Task to complete: Look through the listing below, and wherever a line has the string "gray", pull it out.

Supplied records:
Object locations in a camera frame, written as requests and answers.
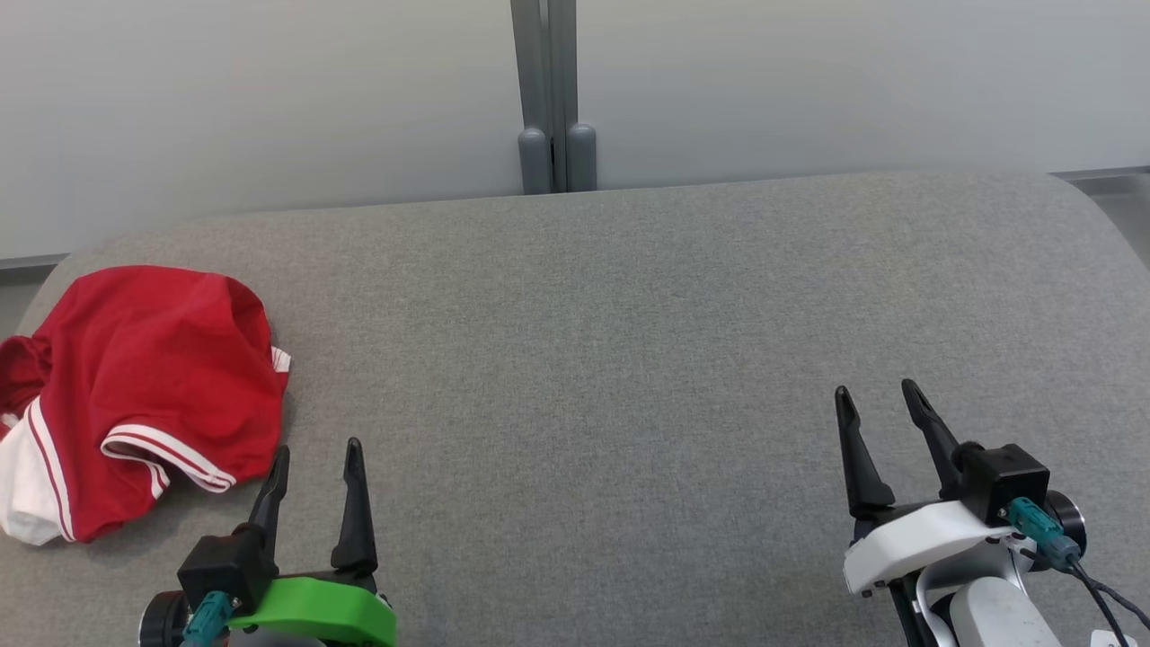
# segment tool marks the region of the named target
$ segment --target red t-shirt
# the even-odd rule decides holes
[[[262,477],[289,363],[235,278],[135,265],[76,279],[34,336],[0,345],[0,525],[86,542],[152,509],[169,468],[212,492]]]

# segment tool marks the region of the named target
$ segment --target gray fabric surface
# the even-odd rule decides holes
[[[1086,514],[1092,575],[1150,604],[1150,274],[1037,175],[850,175],[189,222],[66,260],[238,277],[294,357],[285,571],[327,563],[363,440],[407,646],[898,645],[851,599],[831,394],[903,501],[937,490],[913,377],[961,439],[1018,442]],[[0,541],[6,645],[129,645],[254,496],[175,487],[90,546]],[[1104,626],[1029,590],[1064,644]],[[1126,629],[1148,636],[1130,616]]]

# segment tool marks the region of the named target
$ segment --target gray floor
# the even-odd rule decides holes
[[[1142,262],[1150,267],[1150,174],[1066,179],[1102,207],[1126,236]],[[49,268],[0,271],[0,340],[16,332]]]

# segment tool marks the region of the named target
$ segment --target cable
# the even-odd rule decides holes
[[[1029,559],[1029,560],[1032,560],[1032,561],[1034,561],[1034,562],[1036,562],[1038,564],[1044,564],[1044,565],[1053,569],[1053,565],[1051,565],[1051,563],[1050,563],[1049,560],[1046,560],[1042,555],[1036,554],[1033,550],[1028,550],[1028,549],[1023,548],[1023,549],[1019,550],[1019,553],[1021,553],[1023,557],[1027,557],[1027,559]],[[1070,575],[1074,576],[1079,581],[1086,584],[1086,580],[1082,579],[1082,575],[1080,575],[1080,572],[1084,575],[1086,571],[1083,571],[1082,568],[1079,567],[1079,571],[1078,572],[1072,570],[1070,572]],[[1148,615],[1145,611],[1143,611],[1142,609],[1140,609],[1137,604],[1135,604],[1134,602],[1130,602],[1129,600],[1127,600],[1126,598],[1124,598],[1121,594],[1119,594],[1117,591],[1114,591],[1113,588],[1111,588],[1110,586],[1107,586],[1107,585],[1105,585],[1105,584],[1103,584],[1103,583],[1094,579],[1090,576],[1086,576],[1086,577],[1087,577],[1087,579],[1090,580],[1090,584],[1092,584],[1098,591],[1105,593],[1106,595],[1110,595],[1111,598],[1114,599],[1114,602],[1118,602],[1127,611],[1129,611],[1129,613],[1134,614],[1135,616],[1137,616],[1138,617],[1138,622],[1142,623],[1142,626],[1144,626],[1147,629],[1150,629],[1150,615]]]
[[[1074,577],[1079,578],[1079,579],[1082,579],[1081,576],[1079,573],[1076,573],[1076,572],[1072,573],[1072,575]],[[1129,613],[1134,614],[1135,616],[1137,616],[1138,621],[1142,623],[1142,626],[1144,626],[1147,629],[1150,629],[1150,616],[1148,616],[1145,614],[1145,611],[1143,611],[1142,609],[1140,609],[1137,604],[1135,604],[1134,602],[1130,602],[1126,598],[1122,598],[1121,595],[1119,595],[1119,593],[1117,591],[1114,591],[1113,588],[1106,586],[1105,584],[1103,584],[1103,583],[1094,579],[1092,577],[1087,576],[1087,579],[1089,579],[1090,584],[1092,584],[1098,591],[1105,593],[1106,595],[1110,595],[1111,598],[1114,599],[1114,602],[1118,602],[1127,611],[1129,611]]]
[[[1074,572],[1074,576],[1082,580],[1082,584],[1086,585],[1087,591],[1090,592],[1090,598],[1094,598],[1095,604],[1098,606],[1102,615],[1105,616],[1106,623],[1110,624],[1111,631],[1114,632],[1114,637],[1118,639],[1119,647],[1130,647],[1129,644],[1126,642],[1126,634],[1122,633],[1122,629],[1118,626],[1118,619],[1114,618],[1114,613],[1110,610],[1106,601],[1103,600],[1102,593],[1099,593],[1098,587],[1095,586],[1094,579],[1086,575],[1086,571],[1082,570],[1082,564],[1079,563],[1078,559],[1070,560],[1070,567]]]

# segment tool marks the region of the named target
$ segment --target teal connector
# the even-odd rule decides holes
[[[1025,496],[1010,502],[1006,519],[1010,525],[1038,545],[1038,554],[1056,570],[1068,572],[1071,562],[1082,556],[1082,548],[1066,537],[1063,526]]]
[[[184,645],[187,647],[209,647],[217,636],[223,633],[231,619],[231,600],[222,591],[213,591],[204,596],[195,609],[192,619],[184,627]]]

Response:
$ segment --target gray fabric surface
$ segment --target gray floor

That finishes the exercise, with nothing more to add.